● **What the task requires**
Output every entry exactly as written.

---- Exercise materials

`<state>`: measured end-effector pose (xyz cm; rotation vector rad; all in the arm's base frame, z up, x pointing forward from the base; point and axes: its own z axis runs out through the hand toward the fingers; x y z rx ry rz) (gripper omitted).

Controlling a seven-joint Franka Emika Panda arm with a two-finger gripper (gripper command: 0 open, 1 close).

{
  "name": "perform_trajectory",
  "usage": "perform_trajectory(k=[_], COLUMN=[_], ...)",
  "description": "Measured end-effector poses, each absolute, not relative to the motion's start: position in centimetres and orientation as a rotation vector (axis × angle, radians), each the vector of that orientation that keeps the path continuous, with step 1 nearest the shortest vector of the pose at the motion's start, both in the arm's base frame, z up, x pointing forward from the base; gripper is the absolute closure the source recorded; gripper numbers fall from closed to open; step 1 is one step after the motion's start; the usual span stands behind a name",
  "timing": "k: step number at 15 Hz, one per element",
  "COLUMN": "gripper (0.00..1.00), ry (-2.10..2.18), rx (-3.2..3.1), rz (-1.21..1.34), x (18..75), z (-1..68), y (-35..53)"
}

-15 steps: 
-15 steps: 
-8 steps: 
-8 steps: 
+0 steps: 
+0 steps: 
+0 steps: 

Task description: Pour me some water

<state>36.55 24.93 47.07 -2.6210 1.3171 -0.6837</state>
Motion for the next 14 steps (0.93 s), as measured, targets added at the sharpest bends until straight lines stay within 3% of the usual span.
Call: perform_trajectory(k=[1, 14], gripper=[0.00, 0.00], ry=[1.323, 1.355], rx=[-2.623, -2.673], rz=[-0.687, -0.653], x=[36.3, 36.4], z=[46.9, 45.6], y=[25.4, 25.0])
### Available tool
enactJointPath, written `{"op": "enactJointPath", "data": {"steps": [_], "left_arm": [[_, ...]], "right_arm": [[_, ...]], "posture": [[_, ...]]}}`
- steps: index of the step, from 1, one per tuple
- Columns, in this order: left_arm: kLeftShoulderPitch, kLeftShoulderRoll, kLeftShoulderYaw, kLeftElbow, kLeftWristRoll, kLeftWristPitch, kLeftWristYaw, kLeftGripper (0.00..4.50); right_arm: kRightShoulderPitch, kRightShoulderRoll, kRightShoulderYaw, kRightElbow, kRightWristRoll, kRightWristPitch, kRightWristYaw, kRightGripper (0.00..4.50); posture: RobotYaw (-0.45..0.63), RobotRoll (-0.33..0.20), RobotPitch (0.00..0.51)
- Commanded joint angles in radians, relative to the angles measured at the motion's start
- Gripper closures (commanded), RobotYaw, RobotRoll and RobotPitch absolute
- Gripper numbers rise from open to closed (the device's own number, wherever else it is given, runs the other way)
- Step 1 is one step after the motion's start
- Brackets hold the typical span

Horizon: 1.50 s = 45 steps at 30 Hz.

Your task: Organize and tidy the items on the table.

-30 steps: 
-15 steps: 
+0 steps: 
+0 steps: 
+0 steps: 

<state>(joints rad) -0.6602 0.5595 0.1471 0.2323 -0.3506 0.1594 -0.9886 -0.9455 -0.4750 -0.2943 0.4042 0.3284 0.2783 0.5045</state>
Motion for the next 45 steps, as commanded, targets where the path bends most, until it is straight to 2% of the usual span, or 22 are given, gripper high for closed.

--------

● **Solution**
`<state>`: measured end-effector pose (xyz cm; rotation vector rad; all in the arm's base frame, z up, x pointing forward from the base; point and axes: its own z axis runs out through the hand toward the fingers; x y z rx ry rz) (gripper omitted).

Controlling a seven-joint Franka Emika Panda arm with a two-finger gripper (gripper command: 0 open, 1 close).

{
  "name": "perform_trajectory",
  "usage": "perform_trajectory(k=[_], COLUMN=[_], ...)",
  "description": "Measured end-effector poses, each absolute, not relative to the motion's start: position in centimetres and orientation as a rotation vector (axis × angle, radians), each the vector of that orientation that keeps the path continuous, with step 1 nearest the shortest vector of the pose at the motion's start, both in the arm's base frame, z up, x pointing forward from the base; gripper is the absolute closure the source recorded; gripper numbers fall from closed to open; step 1 is one step after the motion's start; the usual span stands behind a name",
  "timing": "k: step number at 15 Hz, one per element",
  "COLUMN": "gripper (0.00..1.00), ry (-2.10..2.18), rx (-3.2..3.1), rz (-1.21..1.34), x (18..75), z (-1..68), y (-35..53)"
}

-15 steps: 
-15 steps: 
-8 steps: 
-8 steps: 
+0 steps: 
+0 steps: 
+0 steps: 

Task description: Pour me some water

<state>36.55 24.93 47.07 -2.6210 1.3171 -0.6837</state>
Motion for the next 14 steps (0.93 s), as measured, targets added at the sharpest bends until straight lines stay within 3% of the usual span.
Call: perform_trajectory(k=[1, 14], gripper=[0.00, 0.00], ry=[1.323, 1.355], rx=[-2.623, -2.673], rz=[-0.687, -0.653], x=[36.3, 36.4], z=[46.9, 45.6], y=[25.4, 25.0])
### Available tool
enactJointPath, written `{"op": "enactJointPath", "data": {"steps": [_], "left_arm": [[_, ...]], "right_arm": [[_, ...]], "posture": [[_, ...]]}}`
- steps: index of the step, from 1, one per tuple
- Columns, in this order: left_arm: kLeftShoulderPitch, kLeftShoulderRoll, kLeftShoulderYaw, kLeftElbow, kLeftWristRoll, kLeftWristPitch, kLeftWristYaw, kLeftGripper (0.00..4.50); right_arm: kRightShoulderPitch, kRightShoulderRoll, kRightShoulderYaw, kRightElbow, kRightWristRoll, kRightWristPitch, kRightWristYaw, kRightGripper (0.00..4.50); posture: RobotYaw (-0.45..0.63), RobotRoll (-0.33..0.20), RobotPitch (0.00..0.51)
- Commanded joint angles in radians, relative to the angles measured at the motion's start
- Gripper closures (commanded), RobotYaw, RobotRoll and RobotPitch absolute
- Gripper numbers rise from open to closed (the device's own number, wherever else it is given, runs the other way)
- Step 1 is one step after the motion's start
- Brackets hold the typical span

Horizon: 1.50 s = 45 steps at 30 Hz.

Your task: Organize and tidy the items on the table.

-30 steps: 
-15 steps: 
+0 steps: 
+0 steps: 
+0 steps: 

<state>(joints rad) -0.6602 0.5595 0.1471 0.2323 -0.3506 0.1594 -0.9886 -0.9455 -0.4750 -0.2943 0.4042 0.3284 0.2783 0.5045</state>
Motion for the next 45 steps, as commanded, targets where the path bends most, until it is straight to 2% of the usual span, or 22 are given, gripper high for closed.

The requested output has been given in full.